Objective 1, Subobjective 1.1: The goal of this subobjective is to determine how bacterial pathogens respond to the host environment and determine which specific genes enable bacteria to colonize the swine respiratory tract and cause invasive acute disease. We performed genomic studies on S. suis isolates that exhibit different pathogenic capacities and identified several differences in regions encoding secreted and membrane-associated factors, providing diagnostic and vaccine targets. Most data needed to evaluate risks for S. suis isolates to function as zoonotic agents and/or AMR reservoirs are derived from non-U.S. isolates. To fill this gap, we performed genomic studies on recently collected U.S. S. suis isolates and identified AMR elements and factors that could enable S. suis to transmit, and/or cause disease in humans. Our results demonstrated a high degree of diversity among S. suis isolates in the U.S. and helps elucidate any risk associated with S. suis. H. parasuis causes Glässer's disease in swine, a disease characterized by acute infections and chronic debilitation that costs the swine industry millions in losses annually. However, not all strains can cause disease. To identify genetic factors contributing to the ability of H. parasuis to cause disease, we compared the genome sequence of a virulent strain to a non-virulent strain and successfully identified factors likely contributing to virulence. We isolated and sequenced RNA obtained from H. parasuis grown in the laboratory and from animals that have developed disease. Data is being analyzed to determine which genes are expressed in each condition. We performed swine studies using pools of the transposon mutants of both H. parasuis and S. suis, collected samples, extracted DNA, and sent the DNA to collaborators for sequencing and analysis to identify genes required for survival at various anatomical sites in the pig. We collected samples from both respiratory (lung) and systemic (serosa, joint, CSF, and serum) sites from S. suis infected pigs and utilized both RNA sequencing and proteomic techniques to measure gene expression and protein production in these collected samples. Combined, this work has identified H. parasuis and S. suis factors expressed during respiratory tract colonization and systemic disease that can be used to develop vaccine, diagnostic, and non-antibiotic intervention strategies.
Objective 1, Subobjective 1.2: The goal of this subobjective is to identify genetic elements that differentiate human and swine MRSA isolates. Livestock-associated methicillin-resistant S. aureus (LA-MRSA) is at the center of debates about antibiotic use in the swine industry. It is well demonstrated that the original ST398 LA-MRSA in Europe poses a low risk to public health. Apart from initial studies conducted by ARS scientist in Ames, Iowa, there has been minimal research into the risks of ST5 LA-MRSA, which are uniquely prevalent to North America. The ST5 lineage (unlike ST398) is a major cause of human infections globally. Building on our previous results, we obtained and completed whole genome sequencing for 150 human clinical MRSA ST5 isolates from the states of Iowa and Minnesota, representing areas of high-density swine production. Draft genome assemblies were used to ascertain the genetic similarity between swine and human isolates and have been analyzed for the presence of mobile genetic elements and AMR. Results indicate distinct genetic lineages for swine versus human isolates, suggesting swine isolates are not likely to contribute to human disease.

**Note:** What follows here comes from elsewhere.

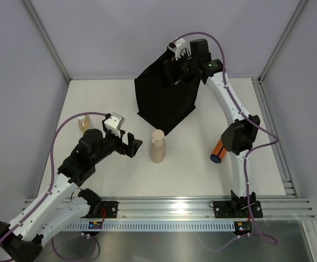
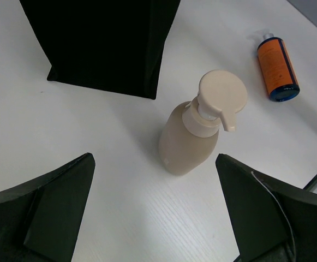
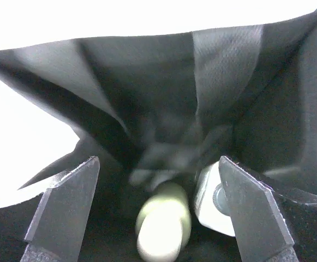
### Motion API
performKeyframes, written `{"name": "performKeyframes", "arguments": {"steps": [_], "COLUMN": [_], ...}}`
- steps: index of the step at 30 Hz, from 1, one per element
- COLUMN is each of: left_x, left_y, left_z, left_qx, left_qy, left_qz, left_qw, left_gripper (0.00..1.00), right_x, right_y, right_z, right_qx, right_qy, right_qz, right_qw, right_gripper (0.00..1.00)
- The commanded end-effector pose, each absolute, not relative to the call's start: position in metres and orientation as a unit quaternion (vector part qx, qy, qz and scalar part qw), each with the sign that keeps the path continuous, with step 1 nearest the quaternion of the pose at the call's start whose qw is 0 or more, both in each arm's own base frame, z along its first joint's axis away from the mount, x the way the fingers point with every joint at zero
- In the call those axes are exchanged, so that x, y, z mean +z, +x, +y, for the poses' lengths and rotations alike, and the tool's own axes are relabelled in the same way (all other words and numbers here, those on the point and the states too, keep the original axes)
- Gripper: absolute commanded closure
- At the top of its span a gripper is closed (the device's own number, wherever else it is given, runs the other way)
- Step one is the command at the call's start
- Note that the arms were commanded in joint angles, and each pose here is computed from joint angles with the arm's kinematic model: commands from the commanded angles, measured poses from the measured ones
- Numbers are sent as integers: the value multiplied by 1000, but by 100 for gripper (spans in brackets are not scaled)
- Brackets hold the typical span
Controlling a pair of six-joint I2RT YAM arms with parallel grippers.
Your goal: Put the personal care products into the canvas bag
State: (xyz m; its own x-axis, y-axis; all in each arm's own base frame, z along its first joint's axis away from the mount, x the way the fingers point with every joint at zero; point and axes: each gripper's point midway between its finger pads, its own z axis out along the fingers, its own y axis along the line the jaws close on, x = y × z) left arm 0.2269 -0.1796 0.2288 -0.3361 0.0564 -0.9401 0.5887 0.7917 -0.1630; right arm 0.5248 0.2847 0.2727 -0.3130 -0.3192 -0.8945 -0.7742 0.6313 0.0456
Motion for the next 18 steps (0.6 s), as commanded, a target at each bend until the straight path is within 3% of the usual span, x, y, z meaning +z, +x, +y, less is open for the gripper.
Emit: {"name": "performKeyframes", "arguments": {"steps": [1,10,18], "left_x": [249,219,192], "left_y": [230,228,244], "left_z": [-190,-213,-231], "left_qx": [-289,-271,-217], "left_qy": [180,174,153], "left_qz": [757,791,806], "left_qw": [557,520,529], "left_gripper": [1,1,1], "right_x": [364,444,384], "right_y": [494,412,340], "right_z": [278,223,138], "right_qx": [268,357,326], "right_qy": [-355,-364,-332], "right_qz": [727,675,721], "right_qw": [523,534,514], "right_gripper": [1,0,0]}}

Objective 2, Subobjective 2.1: The goal of this subobjective is to establish that environmental factors such as antibiotic usage, physiologic factors around farrowing and weaning, and infections with viral and bacterial pathogens that alter the respiratory microbiome, which in turn plays a role in carriage and development of disease with respiratory acquired pathogens. We completed swine studies examining the effect of the antibiotic oxytetracycline delivered in feed or by injection on the respiratory microbial community. Results indicate that short-term antibiotic exposure from a broad-spectrum antibiotic like oxytetracycline influences the upper respiratory microbiota. We performed swine studies to evaluate changes in the respiratory microbial community due to infection from common swine respiratory pathogens, porcine reproductive and respiratory syndrome virus (PRRSV), influenza A virus (IAV), and B. bronchiseptica. Specific genera of bacteria, such as Actinobacillus and Streptococcus that contain pig pathogens, showed significant increases in abundance after IAV infection. Additional coinfection studies with B. bronchiseptica and S. suis were completed to test whether Bordetella directly increased colonization and development of disease with Streptococcus.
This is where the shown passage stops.